The stories ranged from how he got his first job, to how he would get himself into trouble. My favorites were the stories with my mom. I will say that my father spent his entire life loving my mom regardless of the ups and downs that they had. This is something that I learned from our special moments together. It was a time that I learned about my parents as a couple, not as just “mom and dad”.
As I mentioned, my dad’s eyes had a sparkle when he looked at me. Even when he was in pain or in the hospital, I was able to depend on that sparkle. This kept me positive through all the setbacks that he had. I was never ready to accept that he was truly sick. I knew he was sick, but as “my father’s daughter” I also knew that he was stubborn and would fight, just as I did when I threw down the bar in the middle of the mall. Some would say that I was in some sort of denial, which is possible, but in my mind, if he had that sparkle, he would be okay.
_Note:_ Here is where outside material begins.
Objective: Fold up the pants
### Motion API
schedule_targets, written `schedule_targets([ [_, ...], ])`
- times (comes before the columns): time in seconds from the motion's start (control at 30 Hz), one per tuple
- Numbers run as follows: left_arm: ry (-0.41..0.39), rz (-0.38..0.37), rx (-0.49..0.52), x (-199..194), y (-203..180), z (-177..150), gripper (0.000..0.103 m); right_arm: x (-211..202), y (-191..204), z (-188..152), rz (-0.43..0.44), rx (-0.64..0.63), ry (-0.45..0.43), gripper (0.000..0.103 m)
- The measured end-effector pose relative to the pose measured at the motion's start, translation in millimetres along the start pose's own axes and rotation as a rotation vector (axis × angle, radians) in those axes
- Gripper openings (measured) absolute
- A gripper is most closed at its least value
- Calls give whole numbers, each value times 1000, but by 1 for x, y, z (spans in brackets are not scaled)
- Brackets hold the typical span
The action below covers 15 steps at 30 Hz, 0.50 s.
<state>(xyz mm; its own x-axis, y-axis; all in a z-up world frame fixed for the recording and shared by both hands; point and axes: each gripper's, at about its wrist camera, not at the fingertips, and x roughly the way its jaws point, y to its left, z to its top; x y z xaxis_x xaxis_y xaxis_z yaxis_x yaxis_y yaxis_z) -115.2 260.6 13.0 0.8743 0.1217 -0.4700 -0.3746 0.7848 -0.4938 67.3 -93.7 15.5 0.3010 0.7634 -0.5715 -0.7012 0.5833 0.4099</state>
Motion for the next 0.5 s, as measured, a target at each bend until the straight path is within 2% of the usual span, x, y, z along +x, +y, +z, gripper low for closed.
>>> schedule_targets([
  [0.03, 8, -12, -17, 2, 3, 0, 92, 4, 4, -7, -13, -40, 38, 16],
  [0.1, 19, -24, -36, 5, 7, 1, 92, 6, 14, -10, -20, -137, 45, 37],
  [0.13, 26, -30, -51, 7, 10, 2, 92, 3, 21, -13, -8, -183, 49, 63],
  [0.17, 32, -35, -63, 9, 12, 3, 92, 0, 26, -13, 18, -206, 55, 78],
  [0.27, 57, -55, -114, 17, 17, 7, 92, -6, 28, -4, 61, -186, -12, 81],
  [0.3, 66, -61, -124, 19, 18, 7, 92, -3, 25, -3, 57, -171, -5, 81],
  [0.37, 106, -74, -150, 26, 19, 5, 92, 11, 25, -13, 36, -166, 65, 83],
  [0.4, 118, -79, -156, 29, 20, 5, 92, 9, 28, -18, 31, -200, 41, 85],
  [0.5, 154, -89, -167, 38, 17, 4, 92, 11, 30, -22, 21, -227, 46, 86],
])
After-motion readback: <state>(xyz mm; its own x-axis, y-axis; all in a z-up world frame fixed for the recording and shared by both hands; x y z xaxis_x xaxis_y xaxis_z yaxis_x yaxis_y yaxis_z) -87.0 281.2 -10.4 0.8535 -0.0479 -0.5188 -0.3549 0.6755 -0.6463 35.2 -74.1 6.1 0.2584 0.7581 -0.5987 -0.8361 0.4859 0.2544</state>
Always My Father’s Daughter
Monday, February 6, 2023, I received a phone call from my mom that was, unfortunately, familiar during those 6 months. She said that Daddy was, once again, getting into an ambulance to go to the hospital. I ran out of work, as I always did, knowing somehow that this time was different.
It was different. The paramedics wheeled him into the emergency room, we locked eyes like we always did. This time there was no sparkle. Just sadness. Being “my father’s daughter”, I felt sadness and I was ready to accept his illness. The cancer won and my dad was ready to express his love for his family and say goodbye.
He did not say goodbye that day because he wasn’t finished making sure that we were all okay. His words were mumbled and sometimes difficult to understand. I was able to understand his messages of love because of our endless talks during the six months. I believe that he was able to say everything he wanted to say. Then he was finally able to close his eyes. His sparkly eyes were at peace and my mom, my sister, and I were all there to say goodbye with love in our hearts on February 8, 2023.
I love and miss my dad every day. He has missed so much in the short time he has been gone, but I know he is watching. He will forever be “The Wind Beneath My Wings” (the song we danced to together at my wedding), making sure that I continue to be a strong and stubborn fighter and to always carry that heavy bar throughout my life.
I can proudly say that my name is Robin, and I am “My Father’s Daughter.”